1

I have a file like this

apple

ae-pal

noun.

a fruit

ball

b'al

noun.

playing material
round shaped

and so on. so it starts with word then a blank line and pronunceation ( I konw above ones are stupid ones :P ). then part of speech and meaning. after each term there is blank line. what I want finally is to do a recursive call so that it pics first word and places in one table in database (mysql, may be) and then second into corrosponding row of same table and so on.

First I wanted to number this spaces. like 1 2 3 4 and so on. so that I can put all 1, 5, 9 that is 2*x+1 in one place and 2*x in another which way I will reach to my point and i can push them into a database getting finally my dictionary.

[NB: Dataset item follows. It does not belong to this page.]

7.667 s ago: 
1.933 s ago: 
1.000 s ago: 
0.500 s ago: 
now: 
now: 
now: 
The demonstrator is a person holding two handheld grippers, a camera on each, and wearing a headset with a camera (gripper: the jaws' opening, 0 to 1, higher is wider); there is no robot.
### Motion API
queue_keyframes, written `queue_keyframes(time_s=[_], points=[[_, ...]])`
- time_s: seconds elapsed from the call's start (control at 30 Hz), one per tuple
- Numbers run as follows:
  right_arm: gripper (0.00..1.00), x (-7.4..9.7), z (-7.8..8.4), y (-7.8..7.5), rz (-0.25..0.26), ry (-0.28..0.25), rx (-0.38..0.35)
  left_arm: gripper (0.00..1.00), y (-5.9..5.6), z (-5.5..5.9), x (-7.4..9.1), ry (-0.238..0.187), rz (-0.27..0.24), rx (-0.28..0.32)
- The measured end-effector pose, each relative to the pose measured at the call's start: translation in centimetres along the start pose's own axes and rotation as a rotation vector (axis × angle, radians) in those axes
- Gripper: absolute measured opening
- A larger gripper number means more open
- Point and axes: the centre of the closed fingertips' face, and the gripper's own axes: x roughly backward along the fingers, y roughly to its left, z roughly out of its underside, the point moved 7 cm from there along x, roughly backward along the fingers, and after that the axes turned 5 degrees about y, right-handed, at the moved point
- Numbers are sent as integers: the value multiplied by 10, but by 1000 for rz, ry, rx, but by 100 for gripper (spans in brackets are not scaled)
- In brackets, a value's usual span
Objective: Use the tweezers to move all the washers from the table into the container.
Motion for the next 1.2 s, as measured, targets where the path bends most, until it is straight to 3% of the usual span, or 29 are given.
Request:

I could find a way of replacing empty lines with a number but couldn't get to how I could make them increasing number. I wonder how this can be implemented using sed, awk, or even python. no doubt regex is going to be there.

pseudo code

is line empty ? 
   yes ? give a number  x (x =1)
   increase x by 1
   no ? go to next line
   repeat till eof.

I hope I am clear enough!

Chandan Gupta
  • 1,410
  • 2
  • 13
  • 29
  • To answer your question, use `enumerate(line for line in open(...) if line)`, although there are better ways to split up the file by batches. – Katriel Aug 15 '12 at 05:36

4 Answers4

2

This might work for you:

awk '/^$/{print ++c;next};1' file

or GNU sed:

touch /tmp/c
addone () { c=$(</tmp/c); ((c+=1)); echo $c | tee /tmp/c; }
export -f addone
sed '/^$/s//addone/e' file
rm /tmp/c

An alternative might be to turn all blank lines into tabs and every fourth tab into a newline.

sed ':a;$!{N;ba};s/\n\n/\t/g;y/\n/ /;' file | sed 's/\t/\n/4;P;D'
potong
  • 55,640
  • 6
  • 51
  • 83
1
(line for line in open(...) if line)

is an iterable over the non-empty lines of the file. Use this recipe to iterate over it in fours:

def grouper(iterable, n, fillvalue=None):
    args = [iter(iterable)] * n
    return izip_longest(*args, fillvalue=fillvalue)

nonempty_lines = (line for line in open(...) if line)
grouper(nonempty_lines, 4)
Community
  • 1
  • 1
Katriel
  • 120,462
  • 19
  • 136
  • 170
1

you can use iterable, as it only yields when next() is called

with open('data.txt') as f:
    lines=[x.strip() for x in f]
    spaces=lines.count('')   #count the number of empty lines
    odd_spaces=spaces//2+1   #odd lines 1,3,5,7...
    even_spaces=spaces-odd_spaces #even lines 2,4,6,...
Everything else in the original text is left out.